[Data]

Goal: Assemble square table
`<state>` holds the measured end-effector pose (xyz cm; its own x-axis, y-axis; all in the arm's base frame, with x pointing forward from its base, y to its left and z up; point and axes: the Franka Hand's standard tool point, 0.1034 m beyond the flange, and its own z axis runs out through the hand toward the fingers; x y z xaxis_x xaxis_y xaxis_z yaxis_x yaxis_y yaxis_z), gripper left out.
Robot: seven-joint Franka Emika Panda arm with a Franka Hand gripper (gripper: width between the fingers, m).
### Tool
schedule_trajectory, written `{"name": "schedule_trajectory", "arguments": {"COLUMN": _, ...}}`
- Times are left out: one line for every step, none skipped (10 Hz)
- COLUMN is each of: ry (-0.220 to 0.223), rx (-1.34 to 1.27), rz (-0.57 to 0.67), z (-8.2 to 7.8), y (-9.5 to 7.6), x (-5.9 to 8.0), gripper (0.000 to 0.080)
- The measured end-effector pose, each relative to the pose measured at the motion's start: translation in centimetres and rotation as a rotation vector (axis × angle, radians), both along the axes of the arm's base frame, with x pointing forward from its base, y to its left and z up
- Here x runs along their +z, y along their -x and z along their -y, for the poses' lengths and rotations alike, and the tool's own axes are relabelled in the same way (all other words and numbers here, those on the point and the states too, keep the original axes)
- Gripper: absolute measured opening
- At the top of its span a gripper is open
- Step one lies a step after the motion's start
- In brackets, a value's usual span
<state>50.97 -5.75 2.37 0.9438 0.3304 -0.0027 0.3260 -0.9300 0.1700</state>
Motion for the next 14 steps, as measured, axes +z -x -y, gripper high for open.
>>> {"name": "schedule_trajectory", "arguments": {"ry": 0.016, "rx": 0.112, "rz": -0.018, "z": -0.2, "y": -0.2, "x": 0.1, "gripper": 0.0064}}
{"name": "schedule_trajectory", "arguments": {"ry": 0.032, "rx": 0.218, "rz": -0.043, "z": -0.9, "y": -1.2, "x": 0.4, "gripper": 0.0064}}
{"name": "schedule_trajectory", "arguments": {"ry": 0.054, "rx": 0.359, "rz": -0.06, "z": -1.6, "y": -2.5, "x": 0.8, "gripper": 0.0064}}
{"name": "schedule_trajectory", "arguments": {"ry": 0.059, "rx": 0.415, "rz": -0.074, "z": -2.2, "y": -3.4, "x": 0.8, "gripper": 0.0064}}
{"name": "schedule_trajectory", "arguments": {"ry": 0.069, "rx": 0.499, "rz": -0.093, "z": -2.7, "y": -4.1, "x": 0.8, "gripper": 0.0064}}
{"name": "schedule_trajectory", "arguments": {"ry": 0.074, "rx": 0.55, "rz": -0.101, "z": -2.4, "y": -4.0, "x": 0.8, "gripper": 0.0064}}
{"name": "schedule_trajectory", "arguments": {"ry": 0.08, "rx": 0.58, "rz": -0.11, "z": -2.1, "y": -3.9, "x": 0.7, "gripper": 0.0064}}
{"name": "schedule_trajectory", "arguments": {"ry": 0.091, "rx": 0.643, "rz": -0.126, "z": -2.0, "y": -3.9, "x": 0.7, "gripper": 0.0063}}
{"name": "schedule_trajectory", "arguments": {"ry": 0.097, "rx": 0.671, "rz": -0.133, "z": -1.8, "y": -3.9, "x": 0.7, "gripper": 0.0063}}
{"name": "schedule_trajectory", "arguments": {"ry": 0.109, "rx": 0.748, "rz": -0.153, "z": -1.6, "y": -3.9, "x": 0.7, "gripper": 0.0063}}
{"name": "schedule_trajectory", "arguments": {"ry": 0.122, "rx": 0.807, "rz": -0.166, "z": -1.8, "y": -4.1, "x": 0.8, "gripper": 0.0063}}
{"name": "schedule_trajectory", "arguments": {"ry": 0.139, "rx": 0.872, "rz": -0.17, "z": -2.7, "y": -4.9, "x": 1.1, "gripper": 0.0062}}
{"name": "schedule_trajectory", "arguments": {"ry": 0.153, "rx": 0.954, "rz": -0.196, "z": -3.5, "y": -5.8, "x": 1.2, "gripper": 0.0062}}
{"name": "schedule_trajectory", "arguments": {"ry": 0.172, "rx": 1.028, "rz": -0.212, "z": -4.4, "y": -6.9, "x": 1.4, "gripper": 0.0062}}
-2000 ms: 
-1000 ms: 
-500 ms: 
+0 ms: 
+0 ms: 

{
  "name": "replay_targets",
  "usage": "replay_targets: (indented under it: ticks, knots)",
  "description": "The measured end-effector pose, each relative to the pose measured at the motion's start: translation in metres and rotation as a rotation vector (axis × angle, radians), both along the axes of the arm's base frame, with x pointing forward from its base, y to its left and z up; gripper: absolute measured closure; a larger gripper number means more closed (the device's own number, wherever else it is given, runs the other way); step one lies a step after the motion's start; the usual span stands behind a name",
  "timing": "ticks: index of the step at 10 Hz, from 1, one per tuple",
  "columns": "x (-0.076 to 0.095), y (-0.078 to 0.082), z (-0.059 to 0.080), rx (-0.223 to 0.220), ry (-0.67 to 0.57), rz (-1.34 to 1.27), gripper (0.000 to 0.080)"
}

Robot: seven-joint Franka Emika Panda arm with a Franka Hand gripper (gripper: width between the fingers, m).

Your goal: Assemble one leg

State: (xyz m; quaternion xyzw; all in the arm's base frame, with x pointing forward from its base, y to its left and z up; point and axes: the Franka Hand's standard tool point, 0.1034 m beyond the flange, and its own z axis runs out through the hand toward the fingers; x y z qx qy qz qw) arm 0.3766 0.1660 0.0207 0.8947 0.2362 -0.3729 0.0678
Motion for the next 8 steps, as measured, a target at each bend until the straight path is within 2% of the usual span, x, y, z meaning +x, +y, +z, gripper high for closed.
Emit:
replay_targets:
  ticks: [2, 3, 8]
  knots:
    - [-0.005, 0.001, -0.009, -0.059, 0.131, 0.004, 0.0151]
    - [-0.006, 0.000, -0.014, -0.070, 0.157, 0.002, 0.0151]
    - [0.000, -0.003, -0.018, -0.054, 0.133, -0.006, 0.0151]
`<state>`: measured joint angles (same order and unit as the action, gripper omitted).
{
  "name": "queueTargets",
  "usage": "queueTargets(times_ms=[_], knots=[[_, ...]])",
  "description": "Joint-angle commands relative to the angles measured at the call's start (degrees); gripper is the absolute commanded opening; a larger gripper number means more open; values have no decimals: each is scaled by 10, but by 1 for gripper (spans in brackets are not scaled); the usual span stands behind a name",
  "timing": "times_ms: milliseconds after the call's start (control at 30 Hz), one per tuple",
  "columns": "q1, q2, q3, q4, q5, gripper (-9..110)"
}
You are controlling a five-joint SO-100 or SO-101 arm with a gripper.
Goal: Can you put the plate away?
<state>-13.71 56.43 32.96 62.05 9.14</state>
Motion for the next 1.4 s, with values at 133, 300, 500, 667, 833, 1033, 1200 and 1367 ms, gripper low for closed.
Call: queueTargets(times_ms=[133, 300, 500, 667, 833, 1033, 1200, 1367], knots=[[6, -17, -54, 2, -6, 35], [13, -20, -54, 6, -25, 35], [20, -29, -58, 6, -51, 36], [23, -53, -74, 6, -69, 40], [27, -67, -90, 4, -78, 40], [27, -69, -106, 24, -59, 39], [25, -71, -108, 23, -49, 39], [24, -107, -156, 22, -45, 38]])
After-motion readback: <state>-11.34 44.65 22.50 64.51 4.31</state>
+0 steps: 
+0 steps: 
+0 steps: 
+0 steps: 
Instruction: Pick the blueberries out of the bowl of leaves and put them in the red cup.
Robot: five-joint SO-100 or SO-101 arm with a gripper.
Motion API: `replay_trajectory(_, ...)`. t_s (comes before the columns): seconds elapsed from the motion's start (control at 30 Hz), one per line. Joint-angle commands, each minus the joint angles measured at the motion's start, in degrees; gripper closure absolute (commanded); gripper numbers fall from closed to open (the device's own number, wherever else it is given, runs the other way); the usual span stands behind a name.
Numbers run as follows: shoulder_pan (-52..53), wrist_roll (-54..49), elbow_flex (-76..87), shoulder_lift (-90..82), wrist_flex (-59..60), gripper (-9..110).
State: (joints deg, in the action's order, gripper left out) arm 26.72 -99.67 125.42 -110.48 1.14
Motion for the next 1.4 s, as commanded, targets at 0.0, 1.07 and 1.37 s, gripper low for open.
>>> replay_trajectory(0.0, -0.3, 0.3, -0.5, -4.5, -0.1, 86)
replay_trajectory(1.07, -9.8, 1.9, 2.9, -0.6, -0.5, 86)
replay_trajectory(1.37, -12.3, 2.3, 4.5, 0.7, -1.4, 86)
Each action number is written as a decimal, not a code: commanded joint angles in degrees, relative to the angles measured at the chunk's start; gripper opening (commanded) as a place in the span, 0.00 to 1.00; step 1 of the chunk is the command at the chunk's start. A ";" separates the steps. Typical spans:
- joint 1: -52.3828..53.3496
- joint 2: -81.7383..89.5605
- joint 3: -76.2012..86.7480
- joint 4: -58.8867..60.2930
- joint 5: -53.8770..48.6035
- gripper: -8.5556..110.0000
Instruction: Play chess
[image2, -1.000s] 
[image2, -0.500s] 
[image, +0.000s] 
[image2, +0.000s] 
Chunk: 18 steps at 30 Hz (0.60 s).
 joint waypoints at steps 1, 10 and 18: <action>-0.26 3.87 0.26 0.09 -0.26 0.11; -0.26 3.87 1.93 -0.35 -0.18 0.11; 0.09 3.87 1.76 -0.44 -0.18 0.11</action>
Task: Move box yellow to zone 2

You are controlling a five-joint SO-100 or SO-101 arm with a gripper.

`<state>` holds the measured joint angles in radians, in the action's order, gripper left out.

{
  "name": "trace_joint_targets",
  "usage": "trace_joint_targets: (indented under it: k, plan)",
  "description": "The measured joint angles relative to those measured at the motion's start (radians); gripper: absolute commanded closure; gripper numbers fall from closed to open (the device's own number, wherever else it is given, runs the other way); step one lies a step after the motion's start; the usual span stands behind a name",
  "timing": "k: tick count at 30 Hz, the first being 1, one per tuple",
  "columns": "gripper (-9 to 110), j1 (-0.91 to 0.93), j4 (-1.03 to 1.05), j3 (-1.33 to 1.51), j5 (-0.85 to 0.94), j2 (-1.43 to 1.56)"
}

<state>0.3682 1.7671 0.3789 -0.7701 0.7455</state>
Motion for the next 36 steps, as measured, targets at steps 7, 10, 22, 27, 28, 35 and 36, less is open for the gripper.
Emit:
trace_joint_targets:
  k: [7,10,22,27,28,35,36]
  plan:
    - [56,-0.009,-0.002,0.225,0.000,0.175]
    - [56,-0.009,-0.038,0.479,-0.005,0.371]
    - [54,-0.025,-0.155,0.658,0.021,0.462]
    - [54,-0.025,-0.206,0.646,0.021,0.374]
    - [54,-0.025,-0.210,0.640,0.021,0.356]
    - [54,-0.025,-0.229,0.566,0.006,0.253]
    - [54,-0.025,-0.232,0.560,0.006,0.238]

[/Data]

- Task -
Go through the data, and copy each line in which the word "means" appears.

- Written response -
  "description": "The measured end-effector pose, each relative to the pose measured at the motion's start: translation in metres and rotation as a rotation vector (axis × angle, radians), both along the axes of the arm's base frame, with x pointing forward from its base, y to its left and z up; gripper: absolute measured closure; a larger gripper number means more closed (the device's own number, wherever else it is given, runs the other way); step one lies a step after the motion's start; the usual span stands behind a name",
  "description": "Joint-angle commands relative to the angles measured at the call's start (degrees); gripper is the absolute commanded opening; a larger gripper number means more open; values have no decimals: each is scaled by 10, but by 1 for gripper (spans in brackets are not scaled); the usual span stands behind a name",

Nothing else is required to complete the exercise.